Suppose \sigma > 0 and let N>0 be a non-negative integer (counting number of studies, say). Let y_{ij} \sim \operatorname{normal}(\mu, \sigma) for 1\leq i \leq N and 1\leq j \leq n_i, where n_i is the number of measurements in study i.
We are given S_i = \sqrt{\frac{1}{n_i -1} \sum_{j=1}^{n_i} \left(y_{ij} - Y_i\right)^2} with Y_i = \frac{1}{n_i} \sum_{j=1}^{n_i} y_{ij} for all i.
Based on the observations S_i I would now like to infer \sigma.

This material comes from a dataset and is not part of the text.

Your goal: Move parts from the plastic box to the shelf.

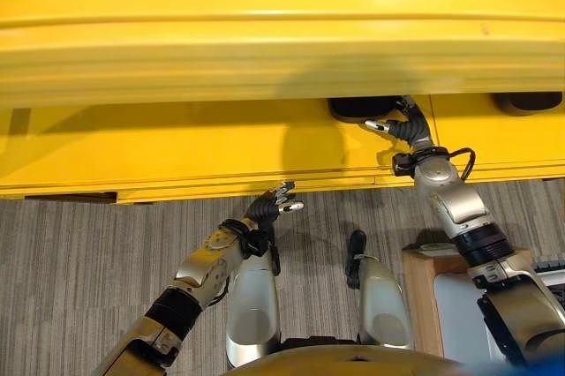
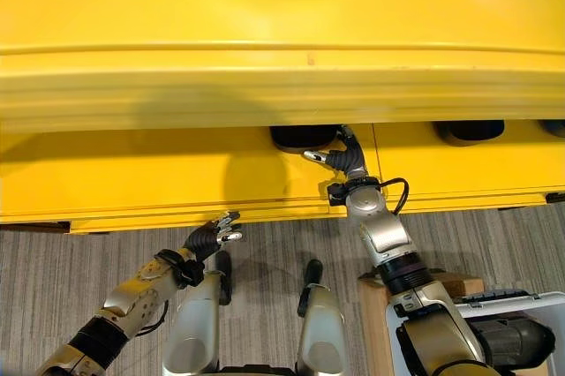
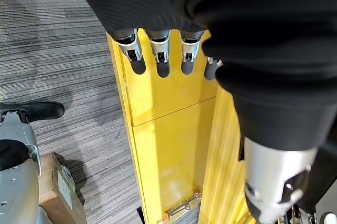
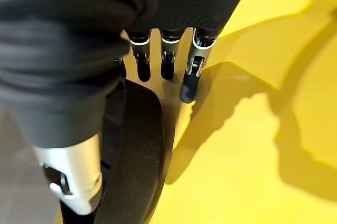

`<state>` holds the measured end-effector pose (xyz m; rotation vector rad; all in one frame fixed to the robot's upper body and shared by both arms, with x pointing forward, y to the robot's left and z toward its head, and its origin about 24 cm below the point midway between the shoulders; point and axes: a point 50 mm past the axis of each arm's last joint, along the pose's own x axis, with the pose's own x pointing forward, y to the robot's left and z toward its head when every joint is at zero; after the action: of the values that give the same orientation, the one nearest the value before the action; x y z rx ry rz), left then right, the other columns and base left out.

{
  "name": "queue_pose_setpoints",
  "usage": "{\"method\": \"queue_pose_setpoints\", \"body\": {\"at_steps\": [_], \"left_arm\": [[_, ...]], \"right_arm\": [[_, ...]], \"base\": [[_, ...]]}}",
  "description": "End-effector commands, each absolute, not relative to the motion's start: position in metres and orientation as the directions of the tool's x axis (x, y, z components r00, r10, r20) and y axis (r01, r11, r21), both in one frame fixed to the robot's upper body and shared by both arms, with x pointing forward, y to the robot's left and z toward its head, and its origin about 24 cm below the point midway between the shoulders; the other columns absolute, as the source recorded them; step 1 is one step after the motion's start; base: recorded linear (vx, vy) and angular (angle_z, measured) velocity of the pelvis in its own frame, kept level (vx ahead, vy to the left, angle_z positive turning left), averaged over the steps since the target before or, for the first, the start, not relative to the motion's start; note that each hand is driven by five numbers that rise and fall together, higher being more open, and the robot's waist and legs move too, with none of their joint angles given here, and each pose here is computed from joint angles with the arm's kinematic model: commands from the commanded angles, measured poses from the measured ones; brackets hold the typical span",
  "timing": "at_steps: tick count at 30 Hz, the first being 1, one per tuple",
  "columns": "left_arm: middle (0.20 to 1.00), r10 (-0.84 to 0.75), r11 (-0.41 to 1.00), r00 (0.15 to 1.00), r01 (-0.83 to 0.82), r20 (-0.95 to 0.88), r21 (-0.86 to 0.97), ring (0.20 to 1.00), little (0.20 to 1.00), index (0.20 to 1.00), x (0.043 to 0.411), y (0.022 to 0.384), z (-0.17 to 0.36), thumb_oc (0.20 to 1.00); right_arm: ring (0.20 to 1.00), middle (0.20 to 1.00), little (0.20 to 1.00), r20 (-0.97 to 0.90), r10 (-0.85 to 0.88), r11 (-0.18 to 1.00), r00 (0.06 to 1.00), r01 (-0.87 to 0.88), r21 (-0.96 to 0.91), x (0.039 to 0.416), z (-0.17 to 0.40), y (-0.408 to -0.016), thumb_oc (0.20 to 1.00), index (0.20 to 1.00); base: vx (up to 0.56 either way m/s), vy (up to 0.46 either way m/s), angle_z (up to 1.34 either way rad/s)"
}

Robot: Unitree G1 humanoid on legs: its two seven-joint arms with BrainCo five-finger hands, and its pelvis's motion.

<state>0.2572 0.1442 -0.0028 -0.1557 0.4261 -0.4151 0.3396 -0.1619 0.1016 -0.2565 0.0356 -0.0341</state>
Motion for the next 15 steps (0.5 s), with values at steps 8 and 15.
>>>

I came up with the following hierarchical model
data {
int<lower=1> N; // total number of studies
vector<lower=1>[N] NSamples; // Number of samples per study
vector<lower=0>[N] Stds; // Standard deviations
real scale_cauchy; // used in cauchy hyper prior
}
parameters {
real mu_hyp;
real<lower=0> sigma_hyp;
vector[N] log_sigmas_raw;
}
transformed parameters {
vector<lower=0>[N] sigmas = exp(mu_hyp + sigma_hyp*log_sigmas_raw);
}
model {
vector[N] c_stat;
mu_hyp ~ cauchy(0,scale_cauchy);
sigma_hyp ~ cauchy(0,scale_cauchy) T[0,];
log_sigmas_raw ~ normal(0,1);
c_stat = (NSamples - 1) .* square(Stds ./ sigmas);
c_stat ~ chi_square(NSamples-1);
}
I used the following R code to simulate and check how well the Stan model can recover the parameter \sigma.
library(rstan)
library(tidyverse)
sm_pp <- stan_model("partial_pooling.stan")
run_sd_pp <- function(sm_pp, sigma, mu=50, NStudies=100, MaxSamplesPerStudy=1000, p=0.3, scale_cauchy=1.) {
SizePerStudy <- rbinom(NStudies, MaxSamplesPerStudy, p)
samples_per_study <- map(1:NStudies, ~rnorm(SizePerStudy[.], mu, sigma) )
sds <- map_dbl(samples_per_study, sd)
means <- map_dbl(samples_per_study, mean)
stan_data <- list(
NSamples = SizePerStudy,
Stds = sds,
N = NStudies,
scale_cauchy=scale_cauchy
)
fit_pp <- sampling(sm_pp, data=stan_data, iter=4000, chains=4, cores=2, control=list(adapt_delta=.9))
post_pp <- as.array(fit_pp)
quantile(exp(as.vector(post_pp[,,"mu_hyp"])),probs = c(0.025, .5, .975))
}
sigma <- 2
rslts_pp <- map(1:100, ~run_sd_pp(sm_pp, sigma=sigma))
diffs_pp <- map_dbl(1:100, ~rslts_pp[[.]][["50%"]] - sigma)
What surprised me is that I observe that in roughly 20 percent of the cases the posterior-median of exp(mu_hyp)
is smaller than the true \sigma but in roughly 80 percent of the cases it is larger than the true \sigma.
This surprised me, since I was expecting that the median estimate should have roughly equal probability of under-/overestimating the true sigma. Does this indicate that my model has a bias? By the way, I observe the same when I use the following complete pooling model (and using the posterior median of sigma
as a point estimate):
data {
int<lower=1> N;
vector<lower=1>[N] NSamples;
vector<lower=0>[N] Stds;
}
parameters {
real<lower=0> sigma;
}
model {
vector[N] c_stat;
c_stat = (NSamples - 1) .* square(Stds / sigma);
sigma ~ normal(100,100);
c_stat ~ chi_square(NSamples-1);
}
Regarding calibration, I observe that the 95 percent posterior credible interval for exp(mu_hyp)
(or sigma
in the complete pooling case) contains in (roughly) 94 percent of the cases the true sigma, which I presume is a good sign.